Along the trail are a few interesting groves of distinctive-looking Madrone trees. The dark-brown bark of these trees has peeled away from the upper branches, leaving them gold-tipped, and the leaves are a strikingly rich green. There are a few restricted but nontheless impressive views of the Bull Creek valley floor far below, a series of ridges stretching off into the misty distance.
The trail briefly passes through an upland old-growth redwood grove which has the light colors of the ridgetop groves but is dense with huckleberry shrubs. It then runs through logged redwoods and a long stretch of tanoak-and-fir forest with no redwoods. Oddly enough the trail, which had been patiently switchbacking down the hill at a very shallow grade, then suddenly dives steeply down toward Albee Creek Campground.
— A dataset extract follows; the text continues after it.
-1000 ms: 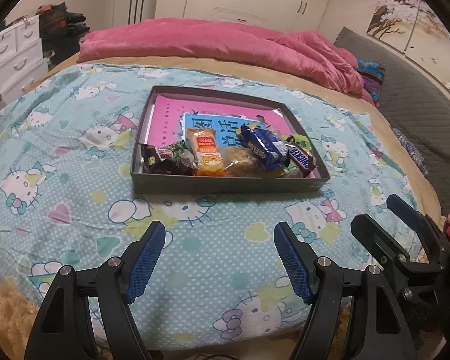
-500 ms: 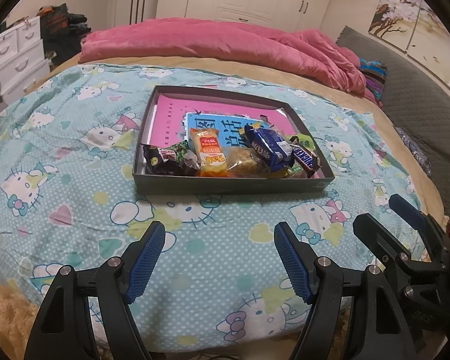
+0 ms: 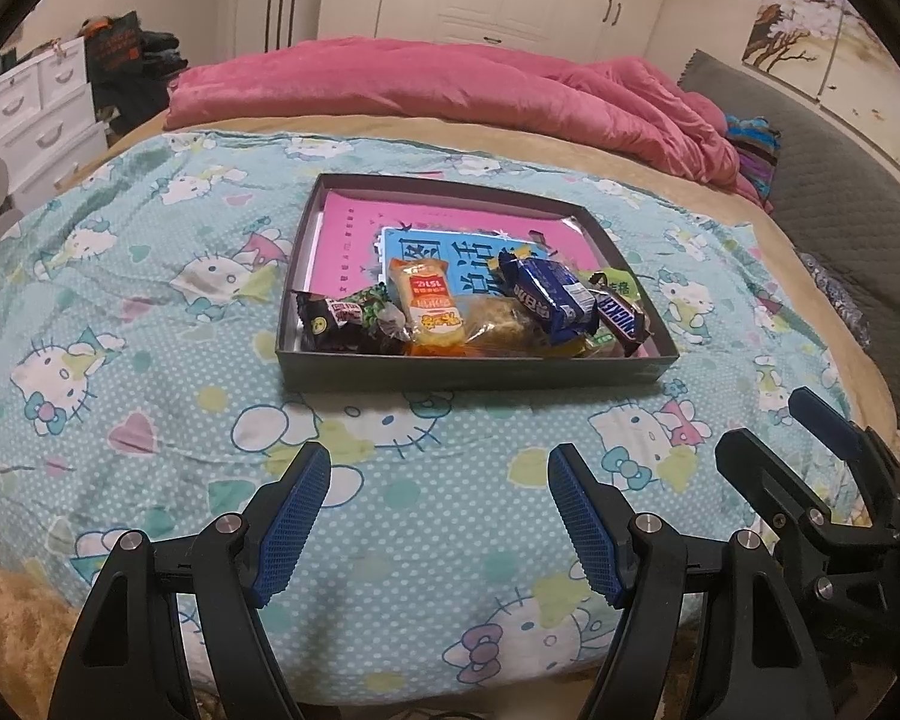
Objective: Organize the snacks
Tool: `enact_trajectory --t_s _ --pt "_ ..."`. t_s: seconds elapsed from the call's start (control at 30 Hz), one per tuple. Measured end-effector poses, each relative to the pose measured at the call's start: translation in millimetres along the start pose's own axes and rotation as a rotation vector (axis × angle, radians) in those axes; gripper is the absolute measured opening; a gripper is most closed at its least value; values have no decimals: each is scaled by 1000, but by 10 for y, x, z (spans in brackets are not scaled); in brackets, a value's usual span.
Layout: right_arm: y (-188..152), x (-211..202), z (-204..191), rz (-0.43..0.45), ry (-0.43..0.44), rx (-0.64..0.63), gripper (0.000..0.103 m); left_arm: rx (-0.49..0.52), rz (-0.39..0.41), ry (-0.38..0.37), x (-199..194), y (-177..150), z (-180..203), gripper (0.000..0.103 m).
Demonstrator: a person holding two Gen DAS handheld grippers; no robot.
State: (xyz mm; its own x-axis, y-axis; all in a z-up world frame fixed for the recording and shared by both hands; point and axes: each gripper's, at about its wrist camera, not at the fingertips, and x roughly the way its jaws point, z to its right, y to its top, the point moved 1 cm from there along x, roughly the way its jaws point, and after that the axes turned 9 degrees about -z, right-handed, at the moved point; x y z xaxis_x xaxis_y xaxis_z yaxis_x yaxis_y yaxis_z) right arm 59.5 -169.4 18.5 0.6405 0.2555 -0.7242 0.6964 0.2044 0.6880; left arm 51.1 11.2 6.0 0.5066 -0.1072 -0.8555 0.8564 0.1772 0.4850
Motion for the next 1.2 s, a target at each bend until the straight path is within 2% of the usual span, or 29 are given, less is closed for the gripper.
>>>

Near the end of the trail is an unmarked intersection. Below this point, the Thornton Trail was rerouted in 2017. The new route, to the right, switchbacks down the hillside and then circles around Albee Creek Campground, adding 0.6 miles to the hike. The old route, which is straight ahead, descends steeply into the campground on a service road. If you’re not looking for the intersection you’ll end up on the old route, which I still prefer because it’s shorter.
At the end of the trail, walk through the campground, turn left onto the campground entrance road, cross a bridge, and immediately turn right onto a poison-oak-infested connector trail. This trail leads to the Tall Trees Trail.
The last mile of the hike winds through the big lowland redwoods of Bull Creek Flats. This is the quintessential old-growth redwood grove, with immense trees rising up from a perfectly flat layer of rich black loam dotted with ferns. The grove is exceptionally open, yet the trees enclose the space so completely that it feels like being inside. It’s quite an impressive stretch of trail and one of the only places where you can walk for a mile in a straight line through old-growth lowlands.